In fact, the Houthis have always controlled a good portion of the north of Yemen and especially the governorates of Saa'dah, al Jawf, Hajjah and of the recently conquered Amran. In the areas under their control the Yemeni national army is banned. The insurgents have their own armed forces, their police and administration and do not recognize central authorities in Sana'a. The struggle for Amran and the clash between the Houthis and the powerful Al Ahmar tribe began in June 2013 when a Houthi family was killed in a restaurant.
The relationship with the Saudis has been tense for quite some time. In 2009 there was a brief conflict between the Houthis and the Saudi army. The 2013 changes in Saudi employment laws have lead to the expulsion of thousands of Yemeni expatriates living in the kingdom. There were about 2 million Yemeni workers in Saudi Arabia out of 9 million expats. In a poverty stricken country like Yemen, the Saudi's decision to deport them fueled strong resentments.
President
Hadi
relies on Saudi support for both his political and financial
survival. Yemen's economy relies both on remittances from
migrants abroad and on donations from other Arabic countries.
Saudi Arabia is the largest contributor. On a different note,
Qatar has decided to offer more money and has expressed its
willingness to employ the Yemeni workforce that was expelled
from Saudi Arabia, offering them access to both education and
healthcare. This is yet another chapter in the fight between
Doha and Ryad.

Abd Rabbo Mansur Hadi
The frontline has reached Sana'a
Recently, the struggle between the Houthis and the regime has hit the streets of Sana'a. The war has left the outskirts of the country and has become a veritable assault on government.
The Houthis reached the Yemeni capital after defeating a number of hostile tribes and causing over one thousand casualties. Their greatest opponents are the Sunni tribes with links to the Muslim Brotherhood and their local offshoot, the Al Islah Party. Another enemy of the Houthis are the tribes from the north of Yemen like the al Ahmar that supported (or used to support) former president Ali Abdullah Saleh and his General People's Congress party. Then, of course, there are the Salafist groups with ties to Al Qaeda that label the Zaydis as infidels.
In this all out conflict, the Houthis have also found the support of a number of tribes that are in favor of change and that want to get rid of a corrupt and inefficient government that has recently raised fuel prices. President Hadi is called upon to find a solution under the threat posed by the Houthis. The Zaydi militias have set up road blocks in the Yemeni capital, control government buildings and the State's broadcaster.

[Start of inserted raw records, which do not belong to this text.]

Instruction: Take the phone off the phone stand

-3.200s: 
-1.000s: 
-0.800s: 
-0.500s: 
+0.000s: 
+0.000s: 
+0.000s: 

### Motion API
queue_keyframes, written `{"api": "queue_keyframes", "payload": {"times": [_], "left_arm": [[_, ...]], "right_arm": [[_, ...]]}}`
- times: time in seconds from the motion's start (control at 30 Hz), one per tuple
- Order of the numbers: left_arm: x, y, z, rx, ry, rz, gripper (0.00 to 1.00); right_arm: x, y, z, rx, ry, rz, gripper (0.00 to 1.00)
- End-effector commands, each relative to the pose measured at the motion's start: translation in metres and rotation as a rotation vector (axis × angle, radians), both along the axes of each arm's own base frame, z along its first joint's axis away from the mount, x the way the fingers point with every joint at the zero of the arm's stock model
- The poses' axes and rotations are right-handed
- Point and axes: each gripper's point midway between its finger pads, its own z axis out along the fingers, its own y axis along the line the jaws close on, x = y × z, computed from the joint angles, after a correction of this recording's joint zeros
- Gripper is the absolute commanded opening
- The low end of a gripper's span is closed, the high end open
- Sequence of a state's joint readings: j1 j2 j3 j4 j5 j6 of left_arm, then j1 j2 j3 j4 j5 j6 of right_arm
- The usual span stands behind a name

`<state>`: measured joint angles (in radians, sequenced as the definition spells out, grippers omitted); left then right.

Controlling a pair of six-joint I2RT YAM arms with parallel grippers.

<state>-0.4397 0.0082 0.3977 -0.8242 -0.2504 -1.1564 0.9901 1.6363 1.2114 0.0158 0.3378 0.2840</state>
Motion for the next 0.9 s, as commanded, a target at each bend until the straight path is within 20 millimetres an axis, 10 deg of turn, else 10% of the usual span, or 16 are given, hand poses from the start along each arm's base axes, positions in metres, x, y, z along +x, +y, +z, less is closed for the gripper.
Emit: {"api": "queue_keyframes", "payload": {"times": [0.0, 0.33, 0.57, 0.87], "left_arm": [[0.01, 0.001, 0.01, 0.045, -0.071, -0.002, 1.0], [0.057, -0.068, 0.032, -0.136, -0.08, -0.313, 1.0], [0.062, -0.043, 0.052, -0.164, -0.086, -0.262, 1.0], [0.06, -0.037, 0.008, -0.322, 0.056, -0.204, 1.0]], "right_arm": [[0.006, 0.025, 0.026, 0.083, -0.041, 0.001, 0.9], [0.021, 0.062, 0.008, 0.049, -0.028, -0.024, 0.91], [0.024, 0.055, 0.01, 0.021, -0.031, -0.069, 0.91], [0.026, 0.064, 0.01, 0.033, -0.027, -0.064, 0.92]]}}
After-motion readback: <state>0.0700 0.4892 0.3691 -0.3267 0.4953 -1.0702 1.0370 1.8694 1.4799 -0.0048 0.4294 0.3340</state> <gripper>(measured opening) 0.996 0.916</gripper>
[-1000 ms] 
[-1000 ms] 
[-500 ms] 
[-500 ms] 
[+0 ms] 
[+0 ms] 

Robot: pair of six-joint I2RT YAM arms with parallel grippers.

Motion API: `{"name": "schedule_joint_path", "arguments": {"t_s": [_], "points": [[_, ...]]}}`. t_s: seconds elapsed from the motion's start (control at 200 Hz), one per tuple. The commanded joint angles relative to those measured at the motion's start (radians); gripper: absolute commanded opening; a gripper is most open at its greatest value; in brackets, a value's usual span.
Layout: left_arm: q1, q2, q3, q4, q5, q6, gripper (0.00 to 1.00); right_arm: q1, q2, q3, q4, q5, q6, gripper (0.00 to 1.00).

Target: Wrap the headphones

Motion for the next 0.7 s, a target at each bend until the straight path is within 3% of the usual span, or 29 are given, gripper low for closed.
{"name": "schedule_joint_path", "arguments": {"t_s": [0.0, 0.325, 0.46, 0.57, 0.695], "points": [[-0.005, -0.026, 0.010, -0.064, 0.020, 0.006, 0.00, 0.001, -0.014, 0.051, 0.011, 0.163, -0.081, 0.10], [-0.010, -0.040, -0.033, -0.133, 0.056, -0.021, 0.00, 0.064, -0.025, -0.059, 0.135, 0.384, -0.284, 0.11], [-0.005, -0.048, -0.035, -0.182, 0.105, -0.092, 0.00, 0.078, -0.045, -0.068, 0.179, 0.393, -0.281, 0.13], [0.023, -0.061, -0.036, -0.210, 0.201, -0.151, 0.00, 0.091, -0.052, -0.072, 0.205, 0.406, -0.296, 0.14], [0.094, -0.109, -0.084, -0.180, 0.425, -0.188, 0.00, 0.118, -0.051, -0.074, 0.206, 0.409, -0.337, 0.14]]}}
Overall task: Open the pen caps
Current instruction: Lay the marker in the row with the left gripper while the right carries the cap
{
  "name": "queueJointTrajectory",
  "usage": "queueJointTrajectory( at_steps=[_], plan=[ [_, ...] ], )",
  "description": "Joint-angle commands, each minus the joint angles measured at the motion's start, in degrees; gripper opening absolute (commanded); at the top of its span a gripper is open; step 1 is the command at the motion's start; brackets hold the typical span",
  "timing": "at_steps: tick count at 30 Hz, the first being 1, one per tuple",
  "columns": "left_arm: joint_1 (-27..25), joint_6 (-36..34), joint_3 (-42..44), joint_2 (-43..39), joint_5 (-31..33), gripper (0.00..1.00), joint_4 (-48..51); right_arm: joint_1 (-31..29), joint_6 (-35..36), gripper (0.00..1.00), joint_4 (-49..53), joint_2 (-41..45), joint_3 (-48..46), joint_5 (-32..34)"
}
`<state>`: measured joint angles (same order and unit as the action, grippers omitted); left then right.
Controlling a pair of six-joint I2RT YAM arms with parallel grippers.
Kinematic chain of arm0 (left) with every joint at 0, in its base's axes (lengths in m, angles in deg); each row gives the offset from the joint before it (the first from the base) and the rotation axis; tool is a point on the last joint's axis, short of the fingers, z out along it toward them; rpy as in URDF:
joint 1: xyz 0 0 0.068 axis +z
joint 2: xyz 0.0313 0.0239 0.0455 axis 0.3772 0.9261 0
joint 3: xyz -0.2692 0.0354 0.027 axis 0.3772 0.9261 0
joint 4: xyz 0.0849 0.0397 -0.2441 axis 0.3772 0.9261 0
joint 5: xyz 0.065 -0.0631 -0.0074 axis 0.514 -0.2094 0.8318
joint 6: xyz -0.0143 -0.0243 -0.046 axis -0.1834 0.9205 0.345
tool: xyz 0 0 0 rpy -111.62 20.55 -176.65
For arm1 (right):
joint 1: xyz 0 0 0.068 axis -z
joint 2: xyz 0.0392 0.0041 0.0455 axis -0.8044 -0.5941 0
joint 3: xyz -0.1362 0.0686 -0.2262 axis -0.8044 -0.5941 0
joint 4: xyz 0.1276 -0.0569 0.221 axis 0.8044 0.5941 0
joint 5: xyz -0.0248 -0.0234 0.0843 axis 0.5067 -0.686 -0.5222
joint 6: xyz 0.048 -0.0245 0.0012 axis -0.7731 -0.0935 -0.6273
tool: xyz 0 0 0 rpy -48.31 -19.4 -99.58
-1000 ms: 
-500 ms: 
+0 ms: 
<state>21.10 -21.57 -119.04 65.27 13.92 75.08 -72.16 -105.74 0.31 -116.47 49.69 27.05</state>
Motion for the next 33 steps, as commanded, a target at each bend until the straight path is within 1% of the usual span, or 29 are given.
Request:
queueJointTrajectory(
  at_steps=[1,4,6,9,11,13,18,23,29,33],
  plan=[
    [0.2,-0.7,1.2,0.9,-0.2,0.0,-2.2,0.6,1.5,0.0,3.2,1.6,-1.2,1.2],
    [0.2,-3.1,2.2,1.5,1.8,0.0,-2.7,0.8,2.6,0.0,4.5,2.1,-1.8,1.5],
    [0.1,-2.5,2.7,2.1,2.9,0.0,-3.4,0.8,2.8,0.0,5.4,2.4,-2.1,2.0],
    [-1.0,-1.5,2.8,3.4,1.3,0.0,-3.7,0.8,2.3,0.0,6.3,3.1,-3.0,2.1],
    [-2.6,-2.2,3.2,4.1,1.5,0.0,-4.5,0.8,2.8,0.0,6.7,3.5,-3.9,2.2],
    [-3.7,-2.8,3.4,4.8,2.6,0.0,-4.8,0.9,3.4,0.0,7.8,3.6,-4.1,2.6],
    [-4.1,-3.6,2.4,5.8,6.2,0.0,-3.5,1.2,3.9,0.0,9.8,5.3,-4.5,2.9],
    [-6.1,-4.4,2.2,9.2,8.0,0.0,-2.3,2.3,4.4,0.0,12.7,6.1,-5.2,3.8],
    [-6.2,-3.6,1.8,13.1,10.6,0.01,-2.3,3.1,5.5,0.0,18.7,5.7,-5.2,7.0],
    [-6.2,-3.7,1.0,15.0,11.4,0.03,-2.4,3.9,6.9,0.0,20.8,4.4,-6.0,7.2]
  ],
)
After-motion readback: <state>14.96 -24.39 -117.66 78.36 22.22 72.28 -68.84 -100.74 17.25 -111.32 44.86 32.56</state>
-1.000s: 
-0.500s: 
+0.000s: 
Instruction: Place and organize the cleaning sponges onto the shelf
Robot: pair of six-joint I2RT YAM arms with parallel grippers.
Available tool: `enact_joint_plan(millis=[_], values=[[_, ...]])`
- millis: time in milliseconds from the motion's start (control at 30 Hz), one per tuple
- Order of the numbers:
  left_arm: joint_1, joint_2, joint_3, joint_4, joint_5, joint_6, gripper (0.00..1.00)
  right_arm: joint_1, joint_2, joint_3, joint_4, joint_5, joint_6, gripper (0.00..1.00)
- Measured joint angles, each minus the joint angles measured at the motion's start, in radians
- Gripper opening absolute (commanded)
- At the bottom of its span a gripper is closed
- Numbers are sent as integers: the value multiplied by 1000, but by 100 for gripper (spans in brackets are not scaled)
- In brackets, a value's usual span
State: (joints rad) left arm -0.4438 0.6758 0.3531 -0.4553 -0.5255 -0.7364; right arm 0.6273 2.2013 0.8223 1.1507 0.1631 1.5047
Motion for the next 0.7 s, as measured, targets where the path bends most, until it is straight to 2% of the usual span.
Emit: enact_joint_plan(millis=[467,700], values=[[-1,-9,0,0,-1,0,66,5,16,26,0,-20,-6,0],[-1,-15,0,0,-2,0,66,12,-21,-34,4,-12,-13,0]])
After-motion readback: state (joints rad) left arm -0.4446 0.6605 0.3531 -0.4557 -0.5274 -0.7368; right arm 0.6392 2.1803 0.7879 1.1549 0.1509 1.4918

Despite the attempts of holding a national reconciliation conference, there has been no progress in the dialogue between the Houthis and the government. The rebels, together with the Yemeni Socialist Party and other groups from the south, are demanding the setting up of a federal state comprising two regions: the north (where they aim to take over) and the south. But president Hadi is against a proposal that would bring the country back to the decades of conflict that lead to Yemen being united in 1990 and would rather opt for 5 to 6 federal states.
The federation would represent for the Houthis their first step towards secession and independence. For almost a thousand years and until 1962 a Zaydi reign ruled over the mountainous regions in the north of Yemen. The political marginalization suffered by these populations reinvigorated their pursuit of a return to the past. If having their own state could be an unsurmountable task, the Houthis want to at least have the possibility to rule over their affairs regardless of what happens in Sana'a.